Le cinéaste Mahamat Saleh Haroum à la mangeoire gouvernementale

20 mars 2017

Tchad

« Je l’ai acceptée (la proposition) parce que le président de la République me l’a demandé. (…) J’ai demandé des moyens et le président a promis de me les donner. Donc jusque-là, c’est un homme qui tient parole. Je le connais assez bien … »

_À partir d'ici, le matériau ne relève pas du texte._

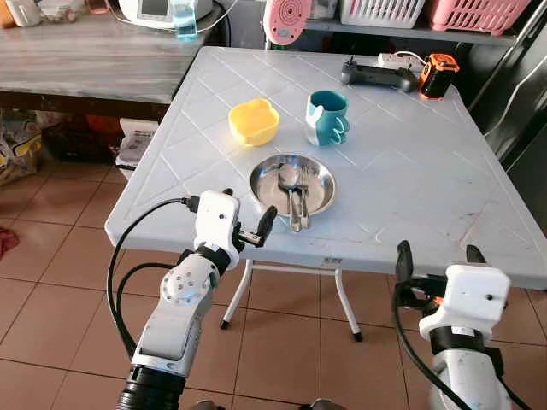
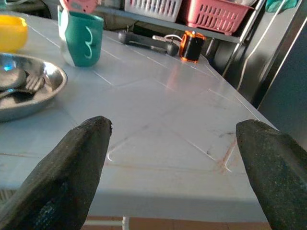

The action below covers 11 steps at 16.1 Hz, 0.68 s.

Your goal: Setting the table

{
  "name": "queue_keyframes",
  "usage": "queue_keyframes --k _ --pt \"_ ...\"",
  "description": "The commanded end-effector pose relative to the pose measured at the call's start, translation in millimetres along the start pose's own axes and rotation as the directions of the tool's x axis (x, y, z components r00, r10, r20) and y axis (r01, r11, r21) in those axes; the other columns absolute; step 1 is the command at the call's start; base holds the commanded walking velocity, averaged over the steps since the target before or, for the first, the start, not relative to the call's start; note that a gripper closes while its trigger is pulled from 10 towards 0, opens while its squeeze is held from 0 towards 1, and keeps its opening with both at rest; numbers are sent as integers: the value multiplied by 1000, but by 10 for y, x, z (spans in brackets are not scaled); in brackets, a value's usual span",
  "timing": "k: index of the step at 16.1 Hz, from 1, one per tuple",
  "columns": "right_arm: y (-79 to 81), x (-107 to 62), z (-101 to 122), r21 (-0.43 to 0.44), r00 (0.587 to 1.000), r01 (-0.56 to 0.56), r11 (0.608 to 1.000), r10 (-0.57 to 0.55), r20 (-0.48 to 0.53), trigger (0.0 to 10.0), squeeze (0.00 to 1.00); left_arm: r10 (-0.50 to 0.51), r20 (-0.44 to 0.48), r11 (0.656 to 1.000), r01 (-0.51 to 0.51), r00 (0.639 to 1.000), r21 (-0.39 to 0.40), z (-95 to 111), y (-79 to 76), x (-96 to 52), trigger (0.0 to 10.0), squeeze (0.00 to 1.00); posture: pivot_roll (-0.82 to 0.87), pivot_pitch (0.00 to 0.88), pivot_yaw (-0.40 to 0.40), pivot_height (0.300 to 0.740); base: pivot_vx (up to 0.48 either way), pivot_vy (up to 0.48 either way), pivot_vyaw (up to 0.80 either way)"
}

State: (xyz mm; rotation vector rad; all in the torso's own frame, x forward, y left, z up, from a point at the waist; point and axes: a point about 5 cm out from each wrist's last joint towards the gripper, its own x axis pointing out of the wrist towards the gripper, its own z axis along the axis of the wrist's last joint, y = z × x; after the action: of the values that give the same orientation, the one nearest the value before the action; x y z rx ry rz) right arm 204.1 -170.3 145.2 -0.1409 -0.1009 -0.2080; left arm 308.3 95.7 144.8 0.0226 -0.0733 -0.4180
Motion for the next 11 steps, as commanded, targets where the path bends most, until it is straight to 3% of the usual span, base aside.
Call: queue_keyframes --k 1,3,7,11 --pt "16 1 -24 9 1000 -14 1000 14 -10 10000 0 0 -5 1000 0 1000 4 -3 -3 15 10000 0 25 120 -10 714 0 0 0" --pt "-19 12 5 -47 999 25 999 -23 29 10000 0 5 -5 1000 -5 1000 6 -9 -1 12 10000 0 24 122 -11 714 0 0 0" --pt "-63 -14 -19 4 1000 -1 1000 1 6 10000 0 45 -15 999 -45 999 14 -54 59 -32 10000 0 20 125 -15 714 0 0 0" --pt "-75 -4 -15 -8 1000 -1 1000 1 14 10000 0 37 -14 999 -37 999 13 -51 26 -3 10000 0 16 123 -20 714 0 0 0"
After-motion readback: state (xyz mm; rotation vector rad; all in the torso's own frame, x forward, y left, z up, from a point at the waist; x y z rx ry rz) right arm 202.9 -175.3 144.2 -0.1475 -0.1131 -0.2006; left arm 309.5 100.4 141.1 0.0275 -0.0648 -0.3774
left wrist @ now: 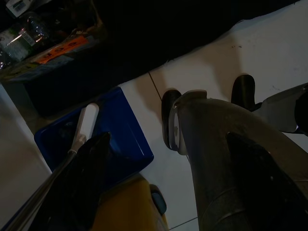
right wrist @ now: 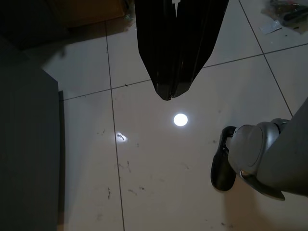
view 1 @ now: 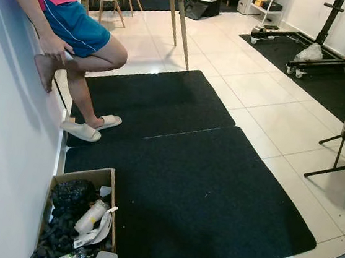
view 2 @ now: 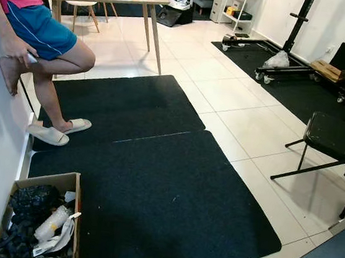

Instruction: Restocking fridge

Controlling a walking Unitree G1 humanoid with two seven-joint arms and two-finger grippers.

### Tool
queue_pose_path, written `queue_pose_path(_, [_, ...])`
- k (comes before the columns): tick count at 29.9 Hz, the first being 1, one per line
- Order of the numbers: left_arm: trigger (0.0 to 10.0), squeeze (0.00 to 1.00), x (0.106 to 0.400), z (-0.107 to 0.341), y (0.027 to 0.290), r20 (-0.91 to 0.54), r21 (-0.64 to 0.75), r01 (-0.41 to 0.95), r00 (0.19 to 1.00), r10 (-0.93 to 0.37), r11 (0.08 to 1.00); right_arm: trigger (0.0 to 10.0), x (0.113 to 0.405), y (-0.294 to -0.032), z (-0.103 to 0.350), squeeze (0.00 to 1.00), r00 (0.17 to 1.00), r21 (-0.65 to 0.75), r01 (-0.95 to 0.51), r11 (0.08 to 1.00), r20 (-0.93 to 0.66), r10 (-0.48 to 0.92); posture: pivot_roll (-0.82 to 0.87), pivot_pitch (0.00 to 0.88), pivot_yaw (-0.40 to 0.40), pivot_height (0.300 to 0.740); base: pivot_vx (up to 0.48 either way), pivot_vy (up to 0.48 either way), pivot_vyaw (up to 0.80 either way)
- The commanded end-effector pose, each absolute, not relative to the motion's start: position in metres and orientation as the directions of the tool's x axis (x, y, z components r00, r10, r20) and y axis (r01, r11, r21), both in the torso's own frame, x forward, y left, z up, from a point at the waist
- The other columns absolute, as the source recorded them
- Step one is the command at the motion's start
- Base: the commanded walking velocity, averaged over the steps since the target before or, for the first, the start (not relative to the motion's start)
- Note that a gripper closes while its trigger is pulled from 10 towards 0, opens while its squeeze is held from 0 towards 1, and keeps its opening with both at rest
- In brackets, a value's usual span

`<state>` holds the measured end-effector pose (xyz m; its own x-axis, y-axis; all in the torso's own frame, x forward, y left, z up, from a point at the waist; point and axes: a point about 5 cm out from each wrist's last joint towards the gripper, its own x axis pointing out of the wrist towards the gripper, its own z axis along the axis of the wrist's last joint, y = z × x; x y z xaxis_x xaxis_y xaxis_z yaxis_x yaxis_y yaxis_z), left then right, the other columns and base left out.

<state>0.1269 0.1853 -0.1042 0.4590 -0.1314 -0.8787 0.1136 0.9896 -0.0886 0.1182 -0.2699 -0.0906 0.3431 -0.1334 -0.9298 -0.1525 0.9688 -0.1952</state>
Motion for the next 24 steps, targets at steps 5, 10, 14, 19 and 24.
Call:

C’est en ces termes que le cinéaste Mahamat Saleh Haroun devenu célèbre grâce à son film « Un homme qui crie », Prix du jury au festival de Cannes en 2010, est entré dans la mangeoire gouvernementale. Ce film raconte les guerres incessantes qui déchirent le Tchad depuis plus de cinquante ans ; il y dénonce les conflits sociaux sanglants avec ses conséquences désastreuses pour les populations.

Son dernier film, un documentaire intitulé « Hissen Habré, une tragédie tchadienne », a été projeté cette année à Cannes. Mahamat Saleh y relate les crimes de Habré en donnant la parole aux victimes, à « ceux qui ne l’ont pas, qui ne l’ont jamais » selon ses mots, pour dénoncer publiquement les sévices et les horreurs que les victimes ont subis en prison.

Mais à aucun moment Mahamat Saleh a égratigné l’actuel dictateur Idriss Deby qui pourtant était le bras droit et l’exécuteur des basses œuvres de son ancien maître Habré. On ne peut pas dire qu’il n’était pas au courant de la tristement célèbre DDS (Direction de la Documentation et de la Sécurité), la police politique de Habré et de ses agents qui arrêtaient les gens, les torturaient, les éliminaient, semant la mort, la peur et la désolation parmi les opposants et tous ceux qui critiquaient son régime dictatorial ; un régime de terreur mis en place dès décembre 1982, après sa prise du pouvoir. Habré était soutenu par l’impérialisme français dont l’armée est présente au Tchad depuis 1986 avec l’« Opération Épervier »

Mahamat Saleh ne peut ignorer le rôle criminel de Deby, lui qui, pour réaliser ce documentaire, a fouillé dans les archives et interrogé des victimes de la répression. Deby avait lui-même mis en place en 1992 une « Commission nationale d’enquête » qui a répertorié les crimes et chiffré à 40.000 le nombre de personnes tuées ou portées disparu. Des personnes s’attendaient donc à ce qu’il lance un mandat d’arrêt international ou une extradition de Habré vers le Tchad pour y être jugé. Mais non ! Et pour cause ! Deby lui-même était trempé dans les crimes et les tortures. Sa « Commission d’enquête » servait seulement à détourner l’attention des familles des victimes sur son maître Habré pour s’en laver les mains tachées de sang.

Tout cela, notre cinéaste le savait mais il comptait, il compte sur Deby qu’il « connaît assez bien » et son gouvernement pour promouvoir ses films. Il a sans doute bénéficié des fonds de l’État pour réaliser ses films. Sa collaboration avec le régime de Deby ne date pas d’aujourd’hui. Sa promotion comme ministre du Tourisme n’étonne donc personne.